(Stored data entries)
■ ■ ■

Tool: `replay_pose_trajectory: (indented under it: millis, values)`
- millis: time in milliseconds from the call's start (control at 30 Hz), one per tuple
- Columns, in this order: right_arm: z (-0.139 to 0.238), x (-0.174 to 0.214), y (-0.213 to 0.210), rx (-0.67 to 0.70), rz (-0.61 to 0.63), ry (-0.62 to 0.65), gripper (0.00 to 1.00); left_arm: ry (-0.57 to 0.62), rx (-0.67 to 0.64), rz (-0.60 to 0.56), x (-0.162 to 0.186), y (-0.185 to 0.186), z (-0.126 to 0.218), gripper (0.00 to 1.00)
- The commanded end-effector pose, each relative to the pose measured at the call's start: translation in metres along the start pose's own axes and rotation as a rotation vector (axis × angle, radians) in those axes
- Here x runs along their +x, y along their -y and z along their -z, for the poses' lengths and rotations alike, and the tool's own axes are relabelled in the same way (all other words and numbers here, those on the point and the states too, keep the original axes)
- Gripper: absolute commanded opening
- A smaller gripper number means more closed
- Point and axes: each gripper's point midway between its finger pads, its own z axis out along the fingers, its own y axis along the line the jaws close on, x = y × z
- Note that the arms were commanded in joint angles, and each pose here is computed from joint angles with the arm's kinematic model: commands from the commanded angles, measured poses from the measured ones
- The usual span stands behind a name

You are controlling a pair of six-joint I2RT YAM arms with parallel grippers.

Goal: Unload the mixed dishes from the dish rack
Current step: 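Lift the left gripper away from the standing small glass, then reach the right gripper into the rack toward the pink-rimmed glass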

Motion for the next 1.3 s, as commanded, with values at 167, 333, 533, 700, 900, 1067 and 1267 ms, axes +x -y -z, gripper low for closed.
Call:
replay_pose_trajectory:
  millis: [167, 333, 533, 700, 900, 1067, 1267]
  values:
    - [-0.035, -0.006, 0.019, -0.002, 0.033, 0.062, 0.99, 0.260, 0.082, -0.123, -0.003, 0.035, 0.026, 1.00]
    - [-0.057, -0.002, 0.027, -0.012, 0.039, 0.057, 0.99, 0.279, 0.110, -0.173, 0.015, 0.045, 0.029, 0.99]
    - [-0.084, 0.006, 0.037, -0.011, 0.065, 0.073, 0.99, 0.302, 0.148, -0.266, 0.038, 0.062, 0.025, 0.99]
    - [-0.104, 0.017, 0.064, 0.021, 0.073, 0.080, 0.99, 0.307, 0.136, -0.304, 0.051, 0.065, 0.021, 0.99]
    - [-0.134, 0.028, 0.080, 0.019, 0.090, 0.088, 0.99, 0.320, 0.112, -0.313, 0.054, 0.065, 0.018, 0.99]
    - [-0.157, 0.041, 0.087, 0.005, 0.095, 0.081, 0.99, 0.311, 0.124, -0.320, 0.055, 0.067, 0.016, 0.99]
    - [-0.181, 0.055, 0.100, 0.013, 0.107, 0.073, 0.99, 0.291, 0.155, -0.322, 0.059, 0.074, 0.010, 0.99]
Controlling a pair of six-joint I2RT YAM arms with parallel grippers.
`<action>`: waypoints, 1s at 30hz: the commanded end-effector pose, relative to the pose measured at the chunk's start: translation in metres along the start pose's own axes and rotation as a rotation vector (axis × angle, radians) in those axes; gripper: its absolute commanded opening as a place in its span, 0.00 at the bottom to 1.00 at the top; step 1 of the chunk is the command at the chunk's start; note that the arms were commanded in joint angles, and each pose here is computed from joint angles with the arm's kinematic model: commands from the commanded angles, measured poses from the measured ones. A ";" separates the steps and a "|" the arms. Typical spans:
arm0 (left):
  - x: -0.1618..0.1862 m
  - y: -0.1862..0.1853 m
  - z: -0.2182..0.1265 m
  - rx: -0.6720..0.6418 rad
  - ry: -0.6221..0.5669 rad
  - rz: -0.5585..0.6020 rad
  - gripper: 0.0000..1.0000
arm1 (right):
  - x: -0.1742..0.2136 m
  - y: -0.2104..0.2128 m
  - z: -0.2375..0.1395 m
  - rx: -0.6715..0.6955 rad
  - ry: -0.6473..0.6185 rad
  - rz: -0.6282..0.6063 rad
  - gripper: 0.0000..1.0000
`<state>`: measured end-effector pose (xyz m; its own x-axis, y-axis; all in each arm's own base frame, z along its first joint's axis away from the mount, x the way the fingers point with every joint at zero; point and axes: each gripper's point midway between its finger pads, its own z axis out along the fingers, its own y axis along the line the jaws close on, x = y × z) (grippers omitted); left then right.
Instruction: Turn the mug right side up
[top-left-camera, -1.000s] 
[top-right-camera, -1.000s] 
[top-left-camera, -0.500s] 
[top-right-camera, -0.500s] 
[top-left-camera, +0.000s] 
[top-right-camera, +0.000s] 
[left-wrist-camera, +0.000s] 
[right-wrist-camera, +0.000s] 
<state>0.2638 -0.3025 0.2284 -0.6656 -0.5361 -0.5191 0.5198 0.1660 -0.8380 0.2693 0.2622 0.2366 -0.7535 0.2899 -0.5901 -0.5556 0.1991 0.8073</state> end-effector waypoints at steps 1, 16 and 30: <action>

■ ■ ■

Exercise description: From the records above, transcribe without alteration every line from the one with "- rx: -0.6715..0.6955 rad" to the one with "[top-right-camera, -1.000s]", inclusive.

Exercise solution:
  - rx: -0.6715..0.6955 rad
  - ry: -0.6473..0.6185 rad
  - rz: -0.6282..0.6063 rad
  - gripper: 0.0000..1.0000
`<state>`: measured end-effector pose (xyz m; its own x-axis, y-axis; all in each arm's own base frame, z along its first joint's axis away from the mount, x the way the fingers point with every joint at zero; point and axes: each gripper's point midway between its finger pads, its own z axis out along the fingers, its own y axis along the line the jaws close on, x = y × z) (grippers omitted); left then right.
Instruction: Turn the mug right side up
[top-left-camera, -1.000s] 
[top-right-camera, -1.000s] 

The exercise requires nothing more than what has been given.